Southern Africa is characterised by unusually elevated topography and abnormal heat flow, which have baffled scientists for decades.
Noble gase measurements now confirm plume-related mantle degassing beneath South Africa.
There are fields of methane bubbling off the coast of North Carolina as well as evidence of a hot magma mantle plume underneath Yellowstone National Park’s supervolcano hotspot. As well, Southern Africa is characterised by unusually elevated topography and abnormal heat flow, which have baffled scientists for decades.
Now a new study shows ‘the first evidence in support of upwelling deep mantle beneath Southern Africa, helping to explain the regions elevation and abnormal heat flow,’ after analysing the chemical composition of gases bubbling up from a deep earth crack in KwaZulu-Natal, South Africa.

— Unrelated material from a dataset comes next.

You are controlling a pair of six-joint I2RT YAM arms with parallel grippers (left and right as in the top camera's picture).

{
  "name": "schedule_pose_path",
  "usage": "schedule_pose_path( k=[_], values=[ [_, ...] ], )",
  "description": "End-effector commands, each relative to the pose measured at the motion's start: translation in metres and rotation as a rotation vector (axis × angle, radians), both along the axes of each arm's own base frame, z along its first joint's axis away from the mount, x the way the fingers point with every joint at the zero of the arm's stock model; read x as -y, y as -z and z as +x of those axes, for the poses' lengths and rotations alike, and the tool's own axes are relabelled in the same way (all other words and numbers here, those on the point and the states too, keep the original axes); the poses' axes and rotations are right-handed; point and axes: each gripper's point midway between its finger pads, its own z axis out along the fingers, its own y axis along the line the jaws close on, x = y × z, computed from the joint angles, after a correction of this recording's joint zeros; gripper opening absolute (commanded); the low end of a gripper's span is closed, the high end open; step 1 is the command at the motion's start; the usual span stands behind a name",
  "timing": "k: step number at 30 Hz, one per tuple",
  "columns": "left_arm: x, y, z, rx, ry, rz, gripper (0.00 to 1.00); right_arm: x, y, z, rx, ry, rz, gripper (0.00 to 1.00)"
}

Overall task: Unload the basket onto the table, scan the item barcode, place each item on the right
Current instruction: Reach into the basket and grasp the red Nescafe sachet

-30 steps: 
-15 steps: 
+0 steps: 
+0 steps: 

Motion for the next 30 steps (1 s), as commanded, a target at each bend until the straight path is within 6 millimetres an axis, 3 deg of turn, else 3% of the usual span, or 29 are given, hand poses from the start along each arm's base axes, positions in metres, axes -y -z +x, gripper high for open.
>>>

The isotopic composition of the noble gases helium and neon present corresponds to the composition of the deep mantle, a rocky layer 1,000 kilometres below Earth’s surface.
Yes, geologists have been puzzled by the high relief and hotter than expected subsurface temperatures of the rocks beneath Southern Africa.
But this new science discovery clearly shows that CO2 gas at the surface is from a deep mantle plume (hotspot) and thus helps to explain the unusual landscape of South Africa. [Nature]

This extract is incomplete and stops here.